I am struggling with my emotions a bit on this one. I highly respect your work and agree with most of your conclusions—but I feel the same way about Haidt’s work. And I hate to see you stand against him, especially because in many ways, your goals align. I worry by opposing his conclusions, you may be limiting the reach and effectiveness of your own, and your conclusions work really well together.

Anecdotally, with my own gen z children, I see the negative consequences of social media pretty strongly. Now, could some of it be simply the middle school struggles we all experienced because of puberty and other universal changes that come with reaching the teen years? Sure—but I also know that my son’s access to porn would be much lower, and my daughter’s opportunity to be drawn in by the transgender “influencers” would have been next to zero. Are both of them already experiencing higher than normal levels of anxiety—absolutely, but there is also a genetic predisposition that makes this unavoidable, and social media comparisons make it worse.

They absolutely reduced their outdoor and free play time when they got phones, and since their friends did, too, no one goes out to play anymore.
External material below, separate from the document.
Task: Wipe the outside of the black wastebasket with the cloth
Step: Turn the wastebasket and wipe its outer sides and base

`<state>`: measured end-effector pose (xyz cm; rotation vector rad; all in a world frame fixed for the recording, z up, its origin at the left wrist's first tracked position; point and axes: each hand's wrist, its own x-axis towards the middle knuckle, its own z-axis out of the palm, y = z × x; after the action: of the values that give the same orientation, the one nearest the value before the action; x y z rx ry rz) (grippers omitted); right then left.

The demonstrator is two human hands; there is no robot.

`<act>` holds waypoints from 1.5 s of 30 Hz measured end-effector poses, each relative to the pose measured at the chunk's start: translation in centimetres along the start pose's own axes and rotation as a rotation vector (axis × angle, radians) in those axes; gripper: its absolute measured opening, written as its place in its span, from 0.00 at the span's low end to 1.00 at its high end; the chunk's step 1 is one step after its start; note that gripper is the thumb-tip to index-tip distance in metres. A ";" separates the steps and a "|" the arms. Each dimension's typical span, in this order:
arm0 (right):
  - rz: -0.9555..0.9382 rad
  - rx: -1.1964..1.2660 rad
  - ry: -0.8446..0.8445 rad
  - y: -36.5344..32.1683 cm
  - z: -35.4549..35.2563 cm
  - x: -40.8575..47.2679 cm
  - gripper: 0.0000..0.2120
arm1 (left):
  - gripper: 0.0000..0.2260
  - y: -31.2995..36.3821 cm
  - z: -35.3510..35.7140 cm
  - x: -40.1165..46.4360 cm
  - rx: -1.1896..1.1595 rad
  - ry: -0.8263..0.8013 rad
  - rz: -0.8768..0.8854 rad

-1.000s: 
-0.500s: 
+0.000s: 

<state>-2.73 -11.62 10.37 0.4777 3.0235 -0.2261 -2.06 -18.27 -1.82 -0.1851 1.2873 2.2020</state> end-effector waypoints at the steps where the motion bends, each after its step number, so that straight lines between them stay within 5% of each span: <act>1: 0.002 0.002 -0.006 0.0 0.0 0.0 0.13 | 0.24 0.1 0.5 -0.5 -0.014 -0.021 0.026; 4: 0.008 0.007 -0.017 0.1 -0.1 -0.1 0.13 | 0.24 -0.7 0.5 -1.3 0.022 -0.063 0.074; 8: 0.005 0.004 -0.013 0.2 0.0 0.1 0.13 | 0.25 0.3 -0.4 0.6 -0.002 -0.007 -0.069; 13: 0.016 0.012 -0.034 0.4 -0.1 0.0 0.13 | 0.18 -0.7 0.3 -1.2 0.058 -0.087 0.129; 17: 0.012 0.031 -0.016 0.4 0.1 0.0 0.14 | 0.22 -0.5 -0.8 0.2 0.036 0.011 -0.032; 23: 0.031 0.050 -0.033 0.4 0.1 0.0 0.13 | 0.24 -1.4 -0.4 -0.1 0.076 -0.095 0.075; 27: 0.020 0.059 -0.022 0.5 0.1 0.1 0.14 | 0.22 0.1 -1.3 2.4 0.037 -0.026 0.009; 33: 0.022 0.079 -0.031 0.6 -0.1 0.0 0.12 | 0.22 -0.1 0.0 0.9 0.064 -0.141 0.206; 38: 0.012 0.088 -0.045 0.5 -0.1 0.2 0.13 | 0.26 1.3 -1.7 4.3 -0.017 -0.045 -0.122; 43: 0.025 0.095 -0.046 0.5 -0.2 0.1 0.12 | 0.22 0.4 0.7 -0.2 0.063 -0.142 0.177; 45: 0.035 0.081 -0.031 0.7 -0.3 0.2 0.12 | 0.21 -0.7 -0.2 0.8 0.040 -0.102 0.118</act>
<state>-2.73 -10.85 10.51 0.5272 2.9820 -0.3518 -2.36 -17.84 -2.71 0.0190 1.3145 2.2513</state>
My younger (right on the edge of being considered gen alpha) daughter didn’t want a phone until she got to middle school and knows she will be out of the social loop if she doesn’t have one. So she has one. Ugh! She would prefer her phone to backyard play with her younger brother—the only person around without a phone and willing to play outside.

We DO need to change school culture and increase free play time. 100%. But right now, my son is surrounded by other highschoolers just nose in the phone during any free time there is—there is no play happening. These things go hand in hand.

Another aspect of Haidt’s work includes what I would consider a vital change that took place in the middle of the last century—the meaning crisis. His work addresses that.

With the momentum his book has, you would do better to ride the wave than try to swim against it. As we all know from politics, people usually are more strongly led by how they feel than by cold reason. I hate to think you will fall on the wrong side of that equation.